11. Don't play the perfect wife.With the restaurant menu and the service of a five-star hotel, over time, any efforts are taken by the husband and family as a given and cease to be appreciated. The mistress in the kitchen, the lady in the salon and the prostitute in bed are urban legends, you don’t have to match the picture in the magazine.

12. Do not make your husband the center of your universe, always keep your circle of interests and a source of small but stable income. This not only retains the respect of the man, but also gives you room to maneuver.

13. Communicate with friends, keep your hobbies and interestsIn which the husband is not involved - you, like him, should have personal territory, balance is very important for maintaining harmony.

14. Don't relax.Marriage is not an Olympus that you have to climb to rest on your laurels, gaining extra pounds and gradually degrading. Develop as a person, show and preserve all three of your hypostases – a mistress, a mother and a funny girl to be cared for and pampered.

15. Respect your husband’s personal freedom and space, there are too many young wives. It happens that the husband should just leave to dull on the couch, there is no drama in this.

16. Don't get freaked out about the housework.Domestic violence is the episode, not the end of the movie. All couples go through the household laundry stage, you are no exception.

17. A passport stamp is not a lifelong contract, never take your family and your happiness for granted.Be grateful that your loved one is there, and be prepared for things to change.

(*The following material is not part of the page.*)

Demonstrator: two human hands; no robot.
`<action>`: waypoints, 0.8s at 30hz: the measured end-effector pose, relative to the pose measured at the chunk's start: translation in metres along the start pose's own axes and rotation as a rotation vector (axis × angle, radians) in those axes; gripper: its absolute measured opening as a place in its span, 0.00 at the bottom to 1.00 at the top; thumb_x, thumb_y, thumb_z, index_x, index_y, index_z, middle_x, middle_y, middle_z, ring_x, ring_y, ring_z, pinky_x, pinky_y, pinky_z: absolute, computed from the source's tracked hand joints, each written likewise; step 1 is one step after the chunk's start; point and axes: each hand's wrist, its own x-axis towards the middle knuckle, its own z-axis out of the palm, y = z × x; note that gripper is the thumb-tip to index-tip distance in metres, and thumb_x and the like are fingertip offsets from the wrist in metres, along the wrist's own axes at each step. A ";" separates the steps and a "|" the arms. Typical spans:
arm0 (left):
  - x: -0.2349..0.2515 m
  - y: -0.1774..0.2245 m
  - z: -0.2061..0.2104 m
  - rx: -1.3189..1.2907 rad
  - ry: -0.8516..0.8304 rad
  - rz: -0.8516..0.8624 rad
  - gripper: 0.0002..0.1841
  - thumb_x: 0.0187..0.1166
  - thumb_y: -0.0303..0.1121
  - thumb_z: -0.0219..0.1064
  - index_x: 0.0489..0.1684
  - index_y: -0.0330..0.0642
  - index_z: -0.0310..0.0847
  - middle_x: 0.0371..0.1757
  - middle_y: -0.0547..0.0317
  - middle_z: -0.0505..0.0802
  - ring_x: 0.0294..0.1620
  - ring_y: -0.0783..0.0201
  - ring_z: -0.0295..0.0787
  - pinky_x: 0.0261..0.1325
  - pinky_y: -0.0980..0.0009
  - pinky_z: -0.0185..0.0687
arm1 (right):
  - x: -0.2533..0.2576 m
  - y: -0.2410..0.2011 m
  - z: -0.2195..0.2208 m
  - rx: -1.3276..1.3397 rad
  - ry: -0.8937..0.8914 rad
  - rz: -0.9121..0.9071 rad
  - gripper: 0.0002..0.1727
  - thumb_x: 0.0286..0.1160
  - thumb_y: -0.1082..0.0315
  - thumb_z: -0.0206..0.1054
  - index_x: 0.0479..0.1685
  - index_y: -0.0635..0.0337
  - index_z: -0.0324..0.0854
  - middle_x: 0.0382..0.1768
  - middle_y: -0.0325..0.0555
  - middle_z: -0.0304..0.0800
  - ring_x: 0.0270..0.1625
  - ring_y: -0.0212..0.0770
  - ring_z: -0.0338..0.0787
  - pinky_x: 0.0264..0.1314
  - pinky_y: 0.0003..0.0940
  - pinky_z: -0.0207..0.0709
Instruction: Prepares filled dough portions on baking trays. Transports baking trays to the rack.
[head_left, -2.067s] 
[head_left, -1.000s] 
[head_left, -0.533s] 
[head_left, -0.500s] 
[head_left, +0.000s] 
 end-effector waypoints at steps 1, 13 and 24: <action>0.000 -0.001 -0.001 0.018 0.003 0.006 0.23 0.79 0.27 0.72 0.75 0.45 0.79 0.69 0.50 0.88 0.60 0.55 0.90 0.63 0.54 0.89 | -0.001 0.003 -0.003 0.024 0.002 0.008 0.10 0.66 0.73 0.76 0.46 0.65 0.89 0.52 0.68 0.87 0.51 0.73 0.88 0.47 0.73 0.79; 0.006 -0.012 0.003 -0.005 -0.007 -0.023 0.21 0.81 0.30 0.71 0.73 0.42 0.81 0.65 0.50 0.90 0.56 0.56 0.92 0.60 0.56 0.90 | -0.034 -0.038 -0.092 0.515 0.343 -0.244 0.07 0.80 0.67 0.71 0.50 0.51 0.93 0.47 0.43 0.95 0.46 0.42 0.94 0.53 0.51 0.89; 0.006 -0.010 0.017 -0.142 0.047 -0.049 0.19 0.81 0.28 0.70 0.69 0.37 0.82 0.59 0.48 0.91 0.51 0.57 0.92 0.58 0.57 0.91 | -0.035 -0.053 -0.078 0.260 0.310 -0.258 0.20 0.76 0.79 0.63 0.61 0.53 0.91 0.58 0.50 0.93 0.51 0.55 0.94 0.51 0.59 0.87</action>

This helps to set priorities correctly.

18. Save the trust.Stupid lying about something ridiculous can poison trust in serious matters.

19. Learn to argue without going to conflict, read articles on conflictology, find the word “congruence” in the dictionary. The ability to find the truth in a juicy, but not offensive dispute is the key to a long and happy family life.

20. Give in to your husband in small things, family life is not a competition in which you have to prove that you are righter than your husband. Make compromises in matters of minor importance, and always make an emphasis on this, so that in matters of principle you have a trump card on your hands - "I always give in to you!"



P.S. And remember, just by changing your consciousness – together we change the world!